Data-based decision trees as a first introduction to machine learning
Conference
65th ISI World Statistics Congress 2025
Format: IPS Abstract - WSC 2025
Keywords: data science education, decision-tree, machine learning
Thursday 9 October 2 p.m. - 3:40 p.m. (Europe/Amsterdam)
Abstract
Data-based decision trees as a first introduction to machine learning
Yannik Fleischer, Rolf Biehler
Data science, artificial intelligence (AI), and machine learning (ML) affect everyone’s lives. A key driver is datafication, which turns aspects of various areas of life into data. For instance, user behavior on online platforms is recorded as digital data that fuels AI-driven recommender systems that are based on ML. These systems give online platforms substantial influence, especially on adolescents. This influence meets various misconceptions about AI found by Kim et al. (2023). Some students’ perception of AI is to think it can solve “problems ‘magically’ through its intelligence” (Kim et al., 2023, p. 9835) or “that AI is flawless and complete without human interventions and input from the data” (Kim et al., 2023, p. 9838). The calls for incorporating data science topics in school education (e.g., Engel, 2017) are more and more heard, with AI and ML being increasingly taken up in innovative projects and in some curricula. The International Data Science in Schools Project (IDSSP) Curriculum (IDSSP Curriculum team, 2019) explicitly describes ML and especially data-based decision trees (DTs) as a topic for all students. Data-based DTs are used to exemplify ML, and they are seen as teachable even to non-experts and young students (Erickson & Engel, 2023). Since this is still a new topic, a didactic transposition (Chevallard & Bosch, 2014) is necessary to transform the scholarly knowledge about the topic into something that is teachable in school.
We designed teaching units for teaching data based DTs in secondary education to exemplify machine learning. The design contains:
• an elementarized form of creating DTs based on data that preserves the main aspects of professional DT algorithms (e. g. Breiman et al., 1984; Quinlan, 1993) but reduces possible obstacles for students in learning,
• appropriate (digital) tools for teaching in secondary level,
• and pedagogical approaches for designing concrete teaching sequences.

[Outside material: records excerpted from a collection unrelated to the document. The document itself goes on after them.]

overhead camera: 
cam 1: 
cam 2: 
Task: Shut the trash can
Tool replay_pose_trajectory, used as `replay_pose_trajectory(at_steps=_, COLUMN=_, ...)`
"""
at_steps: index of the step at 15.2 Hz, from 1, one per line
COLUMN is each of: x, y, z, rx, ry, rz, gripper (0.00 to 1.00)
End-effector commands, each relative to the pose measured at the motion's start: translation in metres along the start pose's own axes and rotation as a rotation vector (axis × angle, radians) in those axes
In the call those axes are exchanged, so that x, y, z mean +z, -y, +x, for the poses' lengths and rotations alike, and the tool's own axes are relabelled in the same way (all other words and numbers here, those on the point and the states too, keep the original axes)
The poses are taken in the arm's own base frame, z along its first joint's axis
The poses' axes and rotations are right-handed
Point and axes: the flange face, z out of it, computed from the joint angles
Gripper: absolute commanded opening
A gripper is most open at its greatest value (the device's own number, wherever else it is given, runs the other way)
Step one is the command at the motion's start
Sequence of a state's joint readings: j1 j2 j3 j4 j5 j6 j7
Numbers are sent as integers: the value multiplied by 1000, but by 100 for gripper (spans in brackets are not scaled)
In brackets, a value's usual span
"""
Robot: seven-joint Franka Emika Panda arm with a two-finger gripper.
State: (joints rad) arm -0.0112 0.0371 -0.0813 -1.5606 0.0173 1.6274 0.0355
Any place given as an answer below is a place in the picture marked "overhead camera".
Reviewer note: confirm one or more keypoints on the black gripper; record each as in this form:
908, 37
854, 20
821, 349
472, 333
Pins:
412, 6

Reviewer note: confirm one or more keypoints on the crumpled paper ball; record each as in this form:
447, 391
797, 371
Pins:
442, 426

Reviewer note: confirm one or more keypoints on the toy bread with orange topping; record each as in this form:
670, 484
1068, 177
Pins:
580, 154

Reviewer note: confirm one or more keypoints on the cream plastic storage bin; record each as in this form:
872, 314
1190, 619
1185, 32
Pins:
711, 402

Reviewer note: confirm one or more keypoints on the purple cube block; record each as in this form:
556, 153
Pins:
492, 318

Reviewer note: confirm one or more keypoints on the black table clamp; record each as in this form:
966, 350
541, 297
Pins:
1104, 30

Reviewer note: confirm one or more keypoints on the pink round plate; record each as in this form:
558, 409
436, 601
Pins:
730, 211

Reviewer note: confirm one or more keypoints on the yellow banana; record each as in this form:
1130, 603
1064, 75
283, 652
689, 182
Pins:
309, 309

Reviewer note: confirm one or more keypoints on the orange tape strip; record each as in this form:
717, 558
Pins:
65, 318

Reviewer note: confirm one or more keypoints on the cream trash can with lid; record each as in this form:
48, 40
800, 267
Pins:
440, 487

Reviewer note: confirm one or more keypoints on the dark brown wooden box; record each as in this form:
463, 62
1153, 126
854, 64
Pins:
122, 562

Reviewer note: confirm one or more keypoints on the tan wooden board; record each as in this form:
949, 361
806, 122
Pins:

We present parts of our design and selected results of our accompanying classroom research.
References
Breiman, L., Friedman, J., Stone, C. J., & Olshen, R. A. (1984). Classification and Regression Trees. Taylor & Francis. https://doi.org/10.1201/9781315139470
Chevallard, Y., & Bosch, M. (2014). Didactic Transposition in Mathematics Education. In S. Lerman (Ed.), Encyclopedia of Mathematics Education (pp. 170–174). Springer Netherlands.
Engel, J. (2017). Statistical Literacy for Active Citizenship: A Call for Data Science Education. Statistics Education Research Journal, 16(1), 44–49. https://doi.org/10.52041/serj.v16i1.213
Erickson, T., & Engel, J. (2023). What goes before the CART? Introducing classification trees with Arbor and CODAP. Teaching Statistics, 45(S1). https://doi.org/10.1111/test.12347
IDSSP Curriculum team. (2019). Curriculum Frameworks for Introductory Data Science. http://idssp.org/files/IDSSP_Frameworks_1.0.pdf
Kim, K., Kwon, K., Ottenbreit-Leftwich, A., Bae, H., & Glazewski, K. (2023). Exploring middle school students’ common naive conceptions of Artificial Intelligence concepts, and the evolution of these ideas. Education and Information Technologies, 28(8), 9827–9854. https://doi.org/10.1007/s10639-023-11600-3
Quinlan, J. R. (1993). C4.5: Programs for Machine Learning. Morgan Kaufmann Publishers Inc.